El salario emocional

¿Buscas que la gente te siga, que tu equipo vaya más allá de los mínimo requerido?…..

motivación

“¡Les tengo aprobados unos sueldazos a mi gente y no se mueven! Peor aún, los más valiosos se van… con la competencia. No entiendo. Todo el mundo se queja de lo mal que le pagan. Yo estoy del lado opuesto y el resultado es el mismo. No se quejan del sueldo pero tampoco duran más de 1 año. Agarran mi empresa como su plataforma para aprender, subir su sueldo y luego negociar uno todavía más alto con otra empresa”.

Déjame te digo una verdad muy dura y plana (menos dolorosa que la situación de arriba): La compensación NO ES una motivación, es una satisfacción; es decir, a un nivel muy frío, es la restitución de un bien recibido, un intercambio de bienes. Recibes el beneficio de un resultado que luego repartes entre quienes lo hicieron suceder. Hasta ahí llega el tema. Es una relación de interés, de mero proveedor-cliente, en donde el proveedor está contigo mientras quiere y mientras recibe un pago, por eso lo llamo satisfacción. 

¿Buscas que la gente te siga, que tu equipo vaya más allá del mínimo requerido, que se queden contigo y que quieran operar desde una posición de desarrollo superior, en donde el crecimiento sea su actitud default? Eso no viene por un billete extra en la cartera. Hay muchos aspectos que hacen que una persona llegue al nivel de adherencia que tú deseas; vamos a enunciar algunos pero ten en cuenta que todos corresponden a un deseo de CRECIMIENTO y CONTRIBUCIÓN. Somos nómadas de la superación, y si algo no nos llena, seguimos buscando hasta que lleguemos a ello.

  1. A) La inclusión: si tienes respeto y confianza por la gente que subiste a tu equipo, entonces querrás que estén contigo en los procesos de mejora y procesos en toma de decisiones. Escúchalos a todos, quizá no directamente, pero sí debes tener sistema de comunicación puestos para ello. Y aquí atento: si contratas a gente sin hambre, sin ambición o gente a la que continuamente subestimes, entonces llévate de tarea revisar tus procesos de reclutamiento.
  2. B) Respeto a la autoridad concedida: capacita a tus líderes, acompáñalos en sus primeros pasos, supervisa luego sus acciones y luego suéltalos para que hagan lo que saben. No hay nada más frustrante para una persona el sentirse desplazada intermitentemente a voluntad del jefe. Eso la llena de inseguridad y reprime toda iniciativa. Acepta que alguien más puede hacer las cosas mejor que tú o vas a sufrir mucho.
  3. C) Respeto a la palabra ofrecida: si tú pusiste una regla, si prometiste algo, si dentro de una reunión comentaste que revisarías un tema… la palabra obliga. El líder está siempre bajo el spotlight de todos, es una posición de servicio a veces ingrata y por ello requiere más amor que mero interés. Cuida lo que dices y asegúrate que ello refleje lo que realmente quieres.
  4. D) Liderazgo efectivo: pon a tus mejores elementos al frente de tus equipos. Asegúrate que los sistemas de comunicación fluyan y que tus líderes promuevan el desarrollo integral y competitivo de sus colaboradores.

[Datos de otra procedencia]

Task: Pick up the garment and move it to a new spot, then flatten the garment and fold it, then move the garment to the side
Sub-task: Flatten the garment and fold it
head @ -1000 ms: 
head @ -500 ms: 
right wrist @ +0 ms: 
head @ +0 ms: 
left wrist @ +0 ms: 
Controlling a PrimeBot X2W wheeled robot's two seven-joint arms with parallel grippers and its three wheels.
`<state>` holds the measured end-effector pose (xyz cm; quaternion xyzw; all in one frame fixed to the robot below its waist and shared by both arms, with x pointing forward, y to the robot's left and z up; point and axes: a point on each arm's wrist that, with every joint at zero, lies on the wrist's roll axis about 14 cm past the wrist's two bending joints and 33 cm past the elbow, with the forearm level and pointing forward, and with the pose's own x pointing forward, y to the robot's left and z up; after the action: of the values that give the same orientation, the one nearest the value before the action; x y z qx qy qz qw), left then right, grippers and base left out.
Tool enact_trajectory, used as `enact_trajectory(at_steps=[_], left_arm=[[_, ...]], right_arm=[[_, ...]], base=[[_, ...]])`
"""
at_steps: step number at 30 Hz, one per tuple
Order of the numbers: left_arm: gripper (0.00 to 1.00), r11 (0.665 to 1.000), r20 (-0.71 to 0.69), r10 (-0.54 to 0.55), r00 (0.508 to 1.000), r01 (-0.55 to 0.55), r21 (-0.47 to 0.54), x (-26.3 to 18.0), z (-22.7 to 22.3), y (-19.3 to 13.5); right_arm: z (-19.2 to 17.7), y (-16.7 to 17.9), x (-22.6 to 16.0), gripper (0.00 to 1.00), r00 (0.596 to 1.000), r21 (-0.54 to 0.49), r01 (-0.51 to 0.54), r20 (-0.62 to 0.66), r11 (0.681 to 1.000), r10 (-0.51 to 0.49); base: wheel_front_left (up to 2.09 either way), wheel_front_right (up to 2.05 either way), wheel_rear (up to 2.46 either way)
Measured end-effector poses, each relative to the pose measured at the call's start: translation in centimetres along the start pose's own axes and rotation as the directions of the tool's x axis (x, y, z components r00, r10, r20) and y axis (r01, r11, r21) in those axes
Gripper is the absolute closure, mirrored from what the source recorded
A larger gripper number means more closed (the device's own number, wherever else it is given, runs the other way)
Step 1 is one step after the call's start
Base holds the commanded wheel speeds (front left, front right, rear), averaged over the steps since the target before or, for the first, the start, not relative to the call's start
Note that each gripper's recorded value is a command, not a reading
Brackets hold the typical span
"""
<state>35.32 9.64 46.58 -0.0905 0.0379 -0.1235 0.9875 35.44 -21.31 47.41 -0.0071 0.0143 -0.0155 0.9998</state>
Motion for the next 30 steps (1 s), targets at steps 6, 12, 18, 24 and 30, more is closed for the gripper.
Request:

Todos estos 4 elementos son detonadores de motivación. Nada tienen que ver con la nómina. Acuérdate: la compensación no es un motivador, es un satisfactor ¿Entonces puedo tener a mi gente con puro liderazgo efectivo, con sueldos debajo de mercado y se van a quedar? Curiosamente (y aquí viene lo bilateral), un satisfactor no motiva pero sí desmotiva. Es decir, la nómina funciona para tener a tu equipo en el juego, para que los tengas en la cancha y de tu lado; es lo que los dispone a querer trabajar y empujar. Si quieres que la gente siga, necesitan extraer inspiración al ver claro su camino de crecimiento personal y el de la empresa.